[Extracted entries Boundary: Start]

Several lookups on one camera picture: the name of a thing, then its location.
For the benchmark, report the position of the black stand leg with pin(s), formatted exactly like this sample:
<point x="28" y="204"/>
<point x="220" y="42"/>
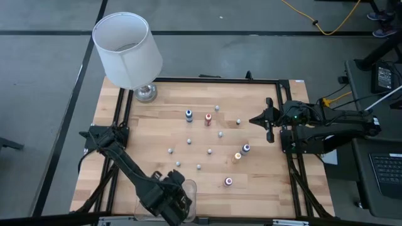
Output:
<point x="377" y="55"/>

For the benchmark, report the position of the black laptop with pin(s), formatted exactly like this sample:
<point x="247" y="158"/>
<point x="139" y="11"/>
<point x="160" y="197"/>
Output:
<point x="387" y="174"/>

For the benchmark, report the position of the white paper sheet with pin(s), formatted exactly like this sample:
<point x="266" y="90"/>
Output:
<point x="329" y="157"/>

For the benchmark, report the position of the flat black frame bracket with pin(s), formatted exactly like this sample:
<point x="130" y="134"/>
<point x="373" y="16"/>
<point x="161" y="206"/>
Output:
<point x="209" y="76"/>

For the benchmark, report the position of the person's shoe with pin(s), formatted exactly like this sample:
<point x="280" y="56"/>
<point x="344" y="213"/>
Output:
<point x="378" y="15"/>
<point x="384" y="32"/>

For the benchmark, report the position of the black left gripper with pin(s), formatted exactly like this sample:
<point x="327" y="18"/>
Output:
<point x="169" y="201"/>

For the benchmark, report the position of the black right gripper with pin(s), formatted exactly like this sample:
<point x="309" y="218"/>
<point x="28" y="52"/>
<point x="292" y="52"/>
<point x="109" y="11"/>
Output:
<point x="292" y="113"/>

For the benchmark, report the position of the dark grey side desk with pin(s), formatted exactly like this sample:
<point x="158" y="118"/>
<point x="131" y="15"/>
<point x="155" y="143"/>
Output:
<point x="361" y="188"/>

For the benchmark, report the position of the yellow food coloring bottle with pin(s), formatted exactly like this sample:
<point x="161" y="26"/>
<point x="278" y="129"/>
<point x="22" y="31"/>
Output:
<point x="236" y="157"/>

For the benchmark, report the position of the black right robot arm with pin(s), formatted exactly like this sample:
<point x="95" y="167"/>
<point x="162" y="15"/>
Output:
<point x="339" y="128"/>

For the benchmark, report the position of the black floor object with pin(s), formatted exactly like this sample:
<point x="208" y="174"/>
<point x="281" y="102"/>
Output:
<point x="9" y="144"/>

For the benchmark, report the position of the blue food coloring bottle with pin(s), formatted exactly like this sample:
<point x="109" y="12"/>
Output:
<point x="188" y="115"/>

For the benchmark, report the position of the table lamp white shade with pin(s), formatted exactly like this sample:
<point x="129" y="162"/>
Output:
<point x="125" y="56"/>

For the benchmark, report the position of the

[Extracted entries Boundary: End]
[Extracted entries Boundary: Start]

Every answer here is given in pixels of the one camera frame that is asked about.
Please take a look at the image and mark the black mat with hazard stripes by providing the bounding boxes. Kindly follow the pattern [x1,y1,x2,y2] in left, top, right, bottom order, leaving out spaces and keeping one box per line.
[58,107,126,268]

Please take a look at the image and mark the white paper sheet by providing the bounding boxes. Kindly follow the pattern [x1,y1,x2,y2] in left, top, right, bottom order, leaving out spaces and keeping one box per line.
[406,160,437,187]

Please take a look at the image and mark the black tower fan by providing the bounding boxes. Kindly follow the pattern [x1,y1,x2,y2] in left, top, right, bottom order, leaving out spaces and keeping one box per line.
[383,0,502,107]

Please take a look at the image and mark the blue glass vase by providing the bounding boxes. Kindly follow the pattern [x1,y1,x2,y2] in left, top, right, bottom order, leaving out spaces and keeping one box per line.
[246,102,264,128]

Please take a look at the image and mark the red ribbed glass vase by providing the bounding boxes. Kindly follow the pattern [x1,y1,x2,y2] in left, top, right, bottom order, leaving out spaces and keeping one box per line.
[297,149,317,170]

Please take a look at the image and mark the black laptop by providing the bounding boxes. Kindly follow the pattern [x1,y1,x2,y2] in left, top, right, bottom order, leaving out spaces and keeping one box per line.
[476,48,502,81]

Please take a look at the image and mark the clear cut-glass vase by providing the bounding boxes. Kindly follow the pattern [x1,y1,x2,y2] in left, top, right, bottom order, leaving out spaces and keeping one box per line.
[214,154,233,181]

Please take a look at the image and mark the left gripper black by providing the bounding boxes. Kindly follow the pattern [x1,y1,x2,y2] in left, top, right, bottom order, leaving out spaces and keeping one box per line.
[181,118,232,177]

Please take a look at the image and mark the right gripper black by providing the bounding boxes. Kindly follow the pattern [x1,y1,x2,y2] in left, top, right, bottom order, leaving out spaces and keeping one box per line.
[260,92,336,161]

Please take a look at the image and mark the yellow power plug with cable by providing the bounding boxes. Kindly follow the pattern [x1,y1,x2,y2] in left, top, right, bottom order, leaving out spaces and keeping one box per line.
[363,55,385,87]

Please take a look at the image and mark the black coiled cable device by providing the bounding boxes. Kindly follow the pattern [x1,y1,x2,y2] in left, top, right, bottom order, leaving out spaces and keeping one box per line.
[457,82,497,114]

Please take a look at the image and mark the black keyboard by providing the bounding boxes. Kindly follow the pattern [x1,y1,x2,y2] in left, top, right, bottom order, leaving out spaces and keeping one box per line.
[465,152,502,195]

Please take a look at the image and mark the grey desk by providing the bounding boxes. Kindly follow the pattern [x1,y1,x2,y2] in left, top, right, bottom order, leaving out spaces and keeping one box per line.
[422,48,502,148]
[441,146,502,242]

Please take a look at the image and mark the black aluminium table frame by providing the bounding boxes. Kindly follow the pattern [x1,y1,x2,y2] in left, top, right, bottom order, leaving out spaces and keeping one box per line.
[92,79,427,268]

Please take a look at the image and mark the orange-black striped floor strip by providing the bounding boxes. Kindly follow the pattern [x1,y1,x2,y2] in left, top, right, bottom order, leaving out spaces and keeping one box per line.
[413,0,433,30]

[Extracted entries Boundary: End]

Copy each line of the records above that carries the word "food".

For the benchmark, report the position of the yellow food coloring bottle with pin(s), formatted exactly like this sample:
For the benchmark, report the position of the blue food coloring bottle with pin(s), formatted exactly like this sample:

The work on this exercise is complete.